● **DIRECTIONS FOR THIS TASK**:
For each line in the data that includes "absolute", make a copy.

● **STORED DATA**:
******************************
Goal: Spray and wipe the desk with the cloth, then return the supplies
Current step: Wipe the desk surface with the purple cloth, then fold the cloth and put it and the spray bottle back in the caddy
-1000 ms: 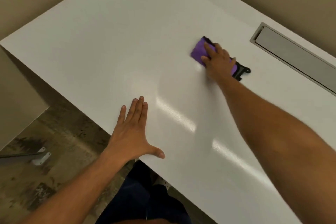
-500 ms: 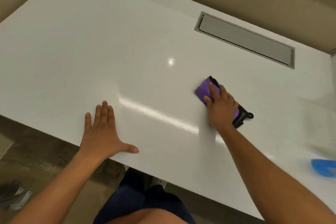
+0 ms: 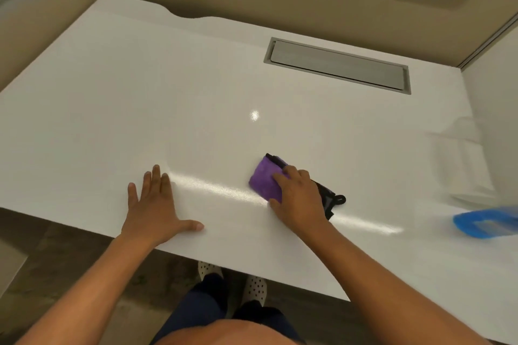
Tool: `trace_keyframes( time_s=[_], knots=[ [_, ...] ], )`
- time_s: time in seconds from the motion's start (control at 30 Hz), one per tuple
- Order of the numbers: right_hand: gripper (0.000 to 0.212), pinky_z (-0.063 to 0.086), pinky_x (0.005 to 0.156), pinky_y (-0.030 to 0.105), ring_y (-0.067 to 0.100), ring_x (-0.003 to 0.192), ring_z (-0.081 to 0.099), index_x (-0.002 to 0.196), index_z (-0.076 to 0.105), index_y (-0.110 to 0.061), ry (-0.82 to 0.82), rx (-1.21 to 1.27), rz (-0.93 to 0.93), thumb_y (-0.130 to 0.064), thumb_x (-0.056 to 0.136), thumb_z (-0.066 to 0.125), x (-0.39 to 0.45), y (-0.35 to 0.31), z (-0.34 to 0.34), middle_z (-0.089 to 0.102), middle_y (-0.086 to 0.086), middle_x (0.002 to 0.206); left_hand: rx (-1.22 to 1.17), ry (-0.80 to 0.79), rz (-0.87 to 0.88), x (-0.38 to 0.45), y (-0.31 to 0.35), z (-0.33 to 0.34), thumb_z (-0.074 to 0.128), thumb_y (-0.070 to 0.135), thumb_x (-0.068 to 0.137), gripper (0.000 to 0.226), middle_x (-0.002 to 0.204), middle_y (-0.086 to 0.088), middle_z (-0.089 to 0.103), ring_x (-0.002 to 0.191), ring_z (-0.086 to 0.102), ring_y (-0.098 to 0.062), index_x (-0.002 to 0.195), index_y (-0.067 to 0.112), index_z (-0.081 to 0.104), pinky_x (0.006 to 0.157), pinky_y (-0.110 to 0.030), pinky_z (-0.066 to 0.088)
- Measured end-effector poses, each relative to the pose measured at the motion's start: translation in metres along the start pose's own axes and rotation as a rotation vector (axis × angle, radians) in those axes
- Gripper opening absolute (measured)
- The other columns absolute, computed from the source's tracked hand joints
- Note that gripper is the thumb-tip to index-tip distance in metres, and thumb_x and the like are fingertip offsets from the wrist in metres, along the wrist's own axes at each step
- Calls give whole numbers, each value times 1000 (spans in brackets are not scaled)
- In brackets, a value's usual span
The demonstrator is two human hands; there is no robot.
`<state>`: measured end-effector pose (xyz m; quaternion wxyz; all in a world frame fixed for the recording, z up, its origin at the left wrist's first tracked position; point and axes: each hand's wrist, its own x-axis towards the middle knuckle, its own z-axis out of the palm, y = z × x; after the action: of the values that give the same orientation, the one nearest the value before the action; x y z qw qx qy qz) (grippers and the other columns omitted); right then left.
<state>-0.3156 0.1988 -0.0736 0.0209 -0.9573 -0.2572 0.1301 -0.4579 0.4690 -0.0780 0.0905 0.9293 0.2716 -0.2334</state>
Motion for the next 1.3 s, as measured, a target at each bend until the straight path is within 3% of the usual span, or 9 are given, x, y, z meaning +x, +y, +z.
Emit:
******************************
● **YOUR RESPONSE**:
- Gripper opening absolute (measured)
- The other columns absolute, computed from the source's tracked hand joints

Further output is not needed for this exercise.